Among the entries below, please repeat exactly and only the lines from the line containing "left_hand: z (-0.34" to the line containing "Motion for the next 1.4", both lines included.

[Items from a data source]
⟨
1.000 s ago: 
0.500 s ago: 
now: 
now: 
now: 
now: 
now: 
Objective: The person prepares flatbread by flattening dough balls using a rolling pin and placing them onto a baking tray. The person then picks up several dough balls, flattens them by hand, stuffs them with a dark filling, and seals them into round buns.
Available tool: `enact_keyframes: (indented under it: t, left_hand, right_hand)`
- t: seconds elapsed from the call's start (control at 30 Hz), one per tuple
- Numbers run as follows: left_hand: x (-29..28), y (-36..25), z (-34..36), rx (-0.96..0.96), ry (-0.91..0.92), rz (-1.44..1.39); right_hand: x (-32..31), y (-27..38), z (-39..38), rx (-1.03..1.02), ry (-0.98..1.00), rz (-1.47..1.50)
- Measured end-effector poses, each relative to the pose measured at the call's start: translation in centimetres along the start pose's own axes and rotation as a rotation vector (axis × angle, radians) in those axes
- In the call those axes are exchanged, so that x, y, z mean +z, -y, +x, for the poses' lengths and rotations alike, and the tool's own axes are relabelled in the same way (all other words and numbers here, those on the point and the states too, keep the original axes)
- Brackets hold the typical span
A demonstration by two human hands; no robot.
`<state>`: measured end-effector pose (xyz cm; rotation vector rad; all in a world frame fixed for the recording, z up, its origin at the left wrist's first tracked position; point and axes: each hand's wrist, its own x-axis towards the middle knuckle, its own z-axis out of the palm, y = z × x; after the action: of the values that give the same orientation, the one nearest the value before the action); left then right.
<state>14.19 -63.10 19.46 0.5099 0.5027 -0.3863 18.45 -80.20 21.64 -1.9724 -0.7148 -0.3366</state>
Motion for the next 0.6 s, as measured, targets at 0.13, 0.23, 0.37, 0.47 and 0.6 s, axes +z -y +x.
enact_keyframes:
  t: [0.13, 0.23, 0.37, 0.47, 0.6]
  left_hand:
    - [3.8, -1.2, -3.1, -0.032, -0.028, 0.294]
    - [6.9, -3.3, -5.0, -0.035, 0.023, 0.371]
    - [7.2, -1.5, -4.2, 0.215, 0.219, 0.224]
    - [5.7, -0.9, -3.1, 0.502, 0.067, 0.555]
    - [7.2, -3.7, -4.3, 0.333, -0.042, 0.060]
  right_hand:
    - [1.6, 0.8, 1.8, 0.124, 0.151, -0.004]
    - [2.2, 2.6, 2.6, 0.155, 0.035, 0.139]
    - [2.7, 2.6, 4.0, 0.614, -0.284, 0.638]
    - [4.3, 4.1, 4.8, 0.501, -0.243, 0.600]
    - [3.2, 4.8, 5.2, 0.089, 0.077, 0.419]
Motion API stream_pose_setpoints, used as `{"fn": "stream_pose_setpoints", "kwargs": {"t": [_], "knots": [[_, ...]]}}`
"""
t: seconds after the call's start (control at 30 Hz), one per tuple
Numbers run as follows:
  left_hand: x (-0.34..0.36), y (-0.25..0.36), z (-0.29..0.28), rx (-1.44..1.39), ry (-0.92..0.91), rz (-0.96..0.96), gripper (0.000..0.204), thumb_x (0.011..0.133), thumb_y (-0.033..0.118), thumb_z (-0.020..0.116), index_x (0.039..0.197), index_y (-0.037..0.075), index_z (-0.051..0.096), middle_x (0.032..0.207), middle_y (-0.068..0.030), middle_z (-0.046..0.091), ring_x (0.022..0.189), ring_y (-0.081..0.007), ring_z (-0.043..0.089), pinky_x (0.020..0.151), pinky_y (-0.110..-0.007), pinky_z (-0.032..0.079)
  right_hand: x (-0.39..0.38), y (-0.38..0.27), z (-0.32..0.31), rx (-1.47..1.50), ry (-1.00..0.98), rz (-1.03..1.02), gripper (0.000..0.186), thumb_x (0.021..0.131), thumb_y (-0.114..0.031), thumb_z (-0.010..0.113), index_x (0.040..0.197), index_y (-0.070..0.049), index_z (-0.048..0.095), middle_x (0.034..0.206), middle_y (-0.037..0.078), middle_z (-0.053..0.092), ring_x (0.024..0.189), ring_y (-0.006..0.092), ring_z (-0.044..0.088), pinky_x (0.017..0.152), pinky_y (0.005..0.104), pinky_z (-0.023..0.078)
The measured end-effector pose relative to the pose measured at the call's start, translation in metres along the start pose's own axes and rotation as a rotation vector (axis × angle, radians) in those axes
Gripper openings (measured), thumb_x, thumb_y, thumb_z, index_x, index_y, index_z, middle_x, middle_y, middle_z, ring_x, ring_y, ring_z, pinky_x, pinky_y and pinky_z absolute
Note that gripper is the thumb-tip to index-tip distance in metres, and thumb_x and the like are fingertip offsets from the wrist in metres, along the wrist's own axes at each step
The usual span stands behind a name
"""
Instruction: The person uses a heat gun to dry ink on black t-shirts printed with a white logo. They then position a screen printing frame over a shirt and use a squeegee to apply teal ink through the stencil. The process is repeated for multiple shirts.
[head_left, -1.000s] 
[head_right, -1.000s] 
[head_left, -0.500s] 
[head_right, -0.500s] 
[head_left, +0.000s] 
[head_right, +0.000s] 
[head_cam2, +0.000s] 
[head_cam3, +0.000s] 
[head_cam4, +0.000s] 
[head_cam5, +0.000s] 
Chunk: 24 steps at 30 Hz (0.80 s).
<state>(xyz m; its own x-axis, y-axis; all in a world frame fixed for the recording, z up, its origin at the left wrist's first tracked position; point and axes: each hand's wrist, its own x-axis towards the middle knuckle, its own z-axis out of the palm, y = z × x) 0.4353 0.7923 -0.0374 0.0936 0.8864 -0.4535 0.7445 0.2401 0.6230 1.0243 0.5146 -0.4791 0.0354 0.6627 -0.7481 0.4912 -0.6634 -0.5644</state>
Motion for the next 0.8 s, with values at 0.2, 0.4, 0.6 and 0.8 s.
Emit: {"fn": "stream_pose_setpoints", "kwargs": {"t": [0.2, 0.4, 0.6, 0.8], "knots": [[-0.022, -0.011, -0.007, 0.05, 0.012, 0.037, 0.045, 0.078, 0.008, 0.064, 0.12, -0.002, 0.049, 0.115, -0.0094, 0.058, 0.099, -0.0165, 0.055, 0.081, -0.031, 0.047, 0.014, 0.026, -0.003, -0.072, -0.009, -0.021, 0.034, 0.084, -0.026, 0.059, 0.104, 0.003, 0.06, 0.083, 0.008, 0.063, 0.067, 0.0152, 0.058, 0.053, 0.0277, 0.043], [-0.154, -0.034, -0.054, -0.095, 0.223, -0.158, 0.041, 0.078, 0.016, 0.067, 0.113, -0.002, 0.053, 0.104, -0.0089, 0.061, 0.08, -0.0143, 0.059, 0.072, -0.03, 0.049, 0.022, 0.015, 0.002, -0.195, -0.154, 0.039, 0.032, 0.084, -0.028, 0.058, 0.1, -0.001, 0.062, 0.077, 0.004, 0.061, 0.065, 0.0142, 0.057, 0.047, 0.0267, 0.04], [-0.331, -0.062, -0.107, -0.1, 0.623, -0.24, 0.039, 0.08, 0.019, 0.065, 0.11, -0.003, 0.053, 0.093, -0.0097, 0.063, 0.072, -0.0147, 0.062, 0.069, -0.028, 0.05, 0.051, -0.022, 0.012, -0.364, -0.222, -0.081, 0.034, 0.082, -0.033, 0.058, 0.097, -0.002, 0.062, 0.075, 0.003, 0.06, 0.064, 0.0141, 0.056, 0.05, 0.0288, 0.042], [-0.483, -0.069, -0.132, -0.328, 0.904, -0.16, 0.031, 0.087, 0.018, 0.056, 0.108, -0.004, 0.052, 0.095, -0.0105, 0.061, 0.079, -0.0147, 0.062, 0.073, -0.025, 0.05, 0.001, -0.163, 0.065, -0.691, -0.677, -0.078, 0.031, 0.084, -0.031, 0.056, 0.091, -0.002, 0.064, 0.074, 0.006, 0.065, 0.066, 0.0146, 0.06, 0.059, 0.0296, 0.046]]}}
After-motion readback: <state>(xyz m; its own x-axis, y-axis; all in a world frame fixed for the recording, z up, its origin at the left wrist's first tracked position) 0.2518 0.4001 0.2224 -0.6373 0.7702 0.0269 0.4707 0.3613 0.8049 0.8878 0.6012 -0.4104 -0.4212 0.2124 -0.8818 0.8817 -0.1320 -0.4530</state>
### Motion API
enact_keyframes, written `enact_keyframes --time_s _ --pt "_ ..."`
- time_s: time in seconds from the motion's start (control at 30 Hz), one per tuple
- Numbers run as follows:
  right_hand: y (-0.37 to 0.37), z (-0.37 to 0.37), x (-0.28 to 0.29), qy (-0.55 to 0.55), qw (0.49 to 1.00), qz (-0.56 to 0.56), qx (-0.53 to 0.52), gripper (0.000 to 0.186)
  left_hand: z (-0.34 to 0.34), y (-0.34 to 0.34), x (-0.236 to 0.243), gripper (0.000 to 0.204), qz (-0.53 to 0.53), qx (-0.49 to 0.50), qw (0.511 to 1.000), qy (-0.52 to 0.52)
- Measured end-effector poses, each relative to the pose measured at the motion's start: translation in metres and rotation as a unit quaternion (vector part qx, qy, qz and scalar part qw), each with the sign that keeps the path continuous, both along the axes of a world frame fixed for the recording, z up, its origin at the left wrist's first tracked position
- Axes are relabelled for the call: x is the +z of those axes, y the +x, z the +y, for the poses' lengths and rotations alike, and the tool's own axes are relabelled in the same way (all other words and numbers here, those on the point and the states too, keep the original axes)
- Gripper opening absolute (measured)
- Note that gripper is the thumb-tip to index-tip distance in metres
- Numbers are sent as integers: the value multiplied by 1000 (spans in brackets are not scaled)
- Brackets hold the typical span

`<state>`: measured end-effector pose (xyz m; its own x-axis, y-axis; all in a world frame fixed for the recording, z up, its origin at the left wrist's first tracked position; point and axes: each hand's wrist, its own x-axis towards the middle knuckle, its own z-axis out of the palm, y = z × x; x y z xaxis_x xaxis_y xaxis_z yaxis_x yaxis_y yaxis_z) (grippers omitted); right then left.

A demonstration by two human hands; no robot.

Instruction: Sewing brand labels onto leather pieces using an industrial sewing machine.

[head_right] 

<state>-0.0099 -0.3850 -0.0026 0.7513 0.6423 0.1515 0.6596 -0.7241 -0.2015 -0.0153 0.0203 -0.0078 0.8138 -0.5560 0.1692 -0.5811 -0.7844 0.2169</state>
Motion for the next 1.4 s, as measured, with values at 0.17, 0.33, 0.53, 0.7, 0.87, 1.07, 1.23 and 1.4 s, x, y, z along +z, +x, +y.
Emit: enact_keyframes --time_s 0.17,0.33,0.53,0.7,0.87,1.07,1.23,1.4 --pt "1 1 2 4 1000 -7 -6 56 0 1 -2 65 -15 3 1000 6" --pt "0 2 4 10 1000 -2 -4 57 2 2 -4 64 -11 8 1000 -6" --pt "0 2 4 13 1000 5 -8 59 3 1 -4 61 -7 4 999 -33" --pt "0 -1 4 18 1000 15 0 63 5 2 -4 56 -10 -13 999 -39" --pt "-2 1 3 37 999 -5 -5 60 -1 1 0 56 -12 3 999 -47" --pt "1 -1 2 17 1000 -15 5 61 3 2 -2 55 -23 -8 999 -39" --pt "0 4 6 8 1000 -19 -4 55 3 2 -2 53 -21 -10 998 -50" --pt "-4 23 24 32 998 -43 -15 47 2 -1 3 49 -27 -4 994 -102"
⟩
EXPECTED OUTPUT ::
  left_hand: z (-0.34 to 0.34), y (-0.34 to 0.34), x (-0.236 to 0.243), gripper (0.000 to 0.204), qz (-0.53 to 0.53), qx (-0.49 to 0.50), qw (0.511 to 1.000), qy (-0.52 to 0.52)
- Measured end-effector poses, each relative to the pose measured at the motion's start: translation in metres and rotation as a unit quaternion (vector part qx, qy, qz and scalar part qw), each with the sign that keeps the path continuous, both along the axes of a world frame fixed for the recording, z up, its origin at the left wrist's first tracked position
- Axes are relabelled for the call: x is the +z of those axes, y the +x, z the +y, for the poses' lengths and rotations alike, and the tool's own axes are relabelled in the same way (all other words and numbers here, those on the point and the states too, keep the original axes)
- Gripper opening absolute (measured)
- Note that gripper is the thumb-tip to index-tip distance in metres
- Numbers are sent as integers: the value multiplied by 1000 (spans in brackets are not scaled)
- Brackets hold the typical span

`<state>`: measured end-effector pose (xyz m; its own x-axis, y-axis; all in a world frame fixed for the recording, z up, its origin at the left wrist's first tracked position; point and axes: each hand's wrist, its own x-axis towards the middle knuckle, its own z-axis out of the palm, y = z × x; x y z xaxis_x xaxis_y xaxis_z yaxis_x yaxis_y yaxis_z) (grippers omitted); right then left.

A demonstration by two human hands; no robot.

Instruction: Sewing brand labels onto leather pieces using an industrial sewing machine.

[head_right] 

<state>-0.0099 -0.3850 -0.0026 0.7513 0.6423 0.1515 0.6596 -0.7241 -0.2015 -0.0153 0.0203 -0.0078 0.8138 -0.5560 0.1692 -0.5811 -0.7844 0.2169</state>
Motion for the next 1.4 s, as measured, with values at 0.17, 0.33, 0.53, 0.7, 0.87, 1.07, 1.23 and 1.4 s, x, y, z along +z, +x, +y.

No additional answer is expected.